Graphite-like carbon nitride (g-C3N4) has been regarded as a promising photocatalyst for solar-to-chemical conversion. Nevertheless, the narrow absorption of light extremely limited its photocatalytic performance under near-infrared (NIR) irradiation. Herein, the Cu7.2S4 with outstanding NIR absorption was successfully introduced to g-C3N4 nanosheets through a simple in-situ growth procedure. As expected, the constructed Cu7.2S4/g-C3N4 (CSCN) photocatalysts exhibit superior H2 production activity of 82 μmol g−1 h−1 under NIR light irradiation (λ > 800 nm), which outperforms currently reported g–C3N4–based NIR-driven H2 production systems.

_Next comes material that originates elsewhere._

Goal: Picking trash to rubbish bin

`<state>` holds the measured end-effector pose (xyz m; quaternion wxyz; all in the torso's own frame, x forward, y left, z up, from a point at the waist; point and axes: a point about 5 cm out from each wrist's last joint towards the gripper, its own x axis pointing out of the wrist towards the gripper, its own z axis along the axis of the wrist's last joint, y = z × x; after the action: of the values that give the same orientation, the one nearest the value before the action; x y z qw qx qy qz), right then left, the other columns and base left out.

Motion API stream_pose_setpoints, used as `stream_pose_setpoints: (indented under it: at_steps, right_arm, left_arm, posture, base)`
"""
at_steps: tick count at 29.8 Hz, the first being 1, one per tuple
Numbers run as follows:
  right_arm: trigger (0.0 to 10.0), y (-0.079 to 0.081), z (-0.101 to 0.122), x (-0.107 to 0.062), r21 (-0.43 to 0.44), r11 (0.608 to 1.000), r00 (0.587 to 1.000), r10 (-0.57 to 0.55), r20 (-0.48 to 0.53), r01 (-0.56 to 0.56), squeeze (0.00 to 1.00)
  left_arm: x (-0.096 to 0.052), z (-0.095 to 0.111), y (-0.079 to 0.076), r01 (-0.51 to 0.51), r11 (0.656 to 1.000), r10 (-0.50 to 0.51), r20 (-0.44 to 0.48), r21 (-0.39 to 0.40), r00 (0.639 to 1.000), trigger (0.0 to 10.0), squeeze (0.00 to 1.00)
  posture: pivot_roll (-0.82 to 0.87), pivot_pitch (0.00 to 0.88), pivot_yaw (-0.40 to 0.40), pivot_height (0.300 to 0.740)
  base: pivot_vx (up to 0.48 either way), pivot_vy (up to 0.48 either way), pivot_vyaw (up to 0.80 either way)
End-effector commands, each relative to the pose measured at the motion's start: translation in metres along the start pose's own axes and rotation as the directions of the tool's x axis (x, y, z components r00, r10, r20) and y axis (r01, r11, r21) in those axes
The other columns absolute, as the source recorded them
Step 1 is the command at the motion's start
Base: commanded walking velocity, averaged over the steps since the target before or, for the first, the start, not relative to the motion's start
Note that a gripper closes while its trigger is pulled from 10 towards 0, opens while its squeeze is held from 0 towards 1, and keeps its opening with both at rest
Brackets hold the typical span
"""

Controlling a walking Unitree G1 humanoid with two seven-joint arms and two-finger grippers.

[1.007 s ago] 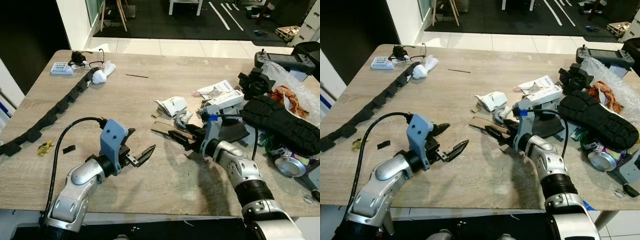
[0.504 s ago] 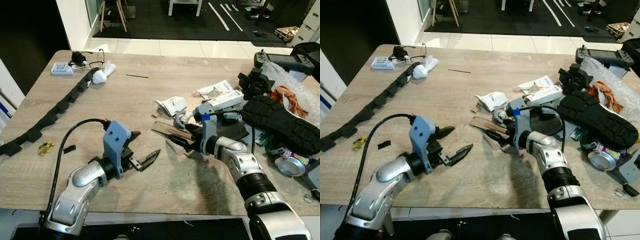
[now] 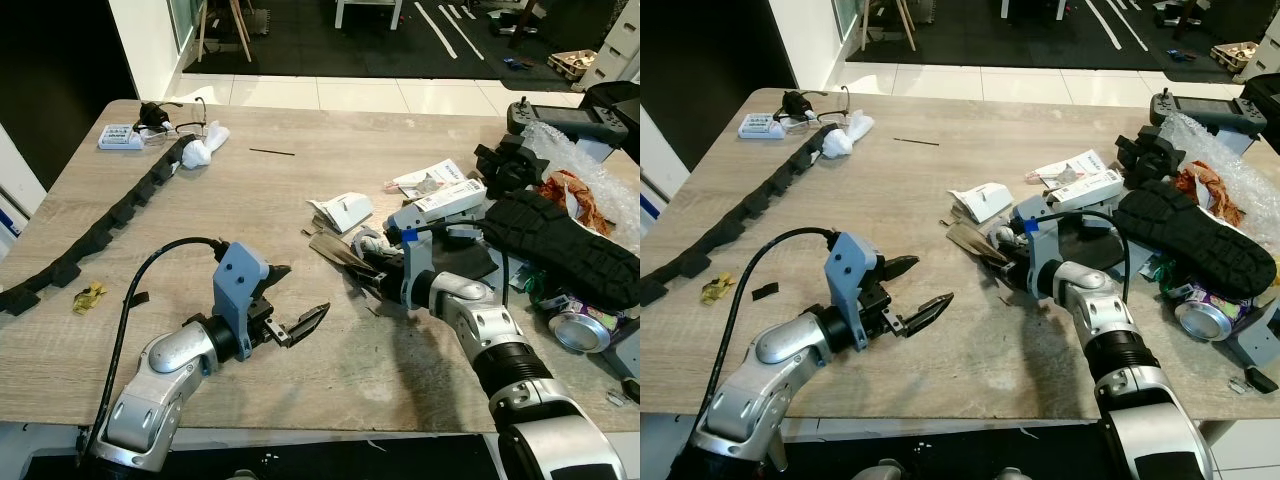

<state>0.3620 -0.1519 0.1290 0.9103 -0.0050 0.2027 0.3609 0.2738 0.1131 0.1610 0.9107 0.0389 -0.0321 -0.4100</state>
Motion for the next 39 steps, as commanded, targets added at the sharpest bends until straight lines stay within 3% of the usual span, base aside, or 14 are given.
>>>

Especially, the optimal sample CSCN-5 displays a robust activity of 66 μmol g−1 h−1 at λ = 850 nm monochromatic light irradiation. The excellent photocatalytic performance is linked to the extended optical absorption as well as the efficient separation efficiency of photoinduced carriers, which are evidenced by the UV-visible absorption spectroscopy and photoelectrochemical test. This work provides an effective approach for constructing a Cu7.2S4/g-C3N4 photocatalytic system for the transformation of NIR solar energy into hydrogen.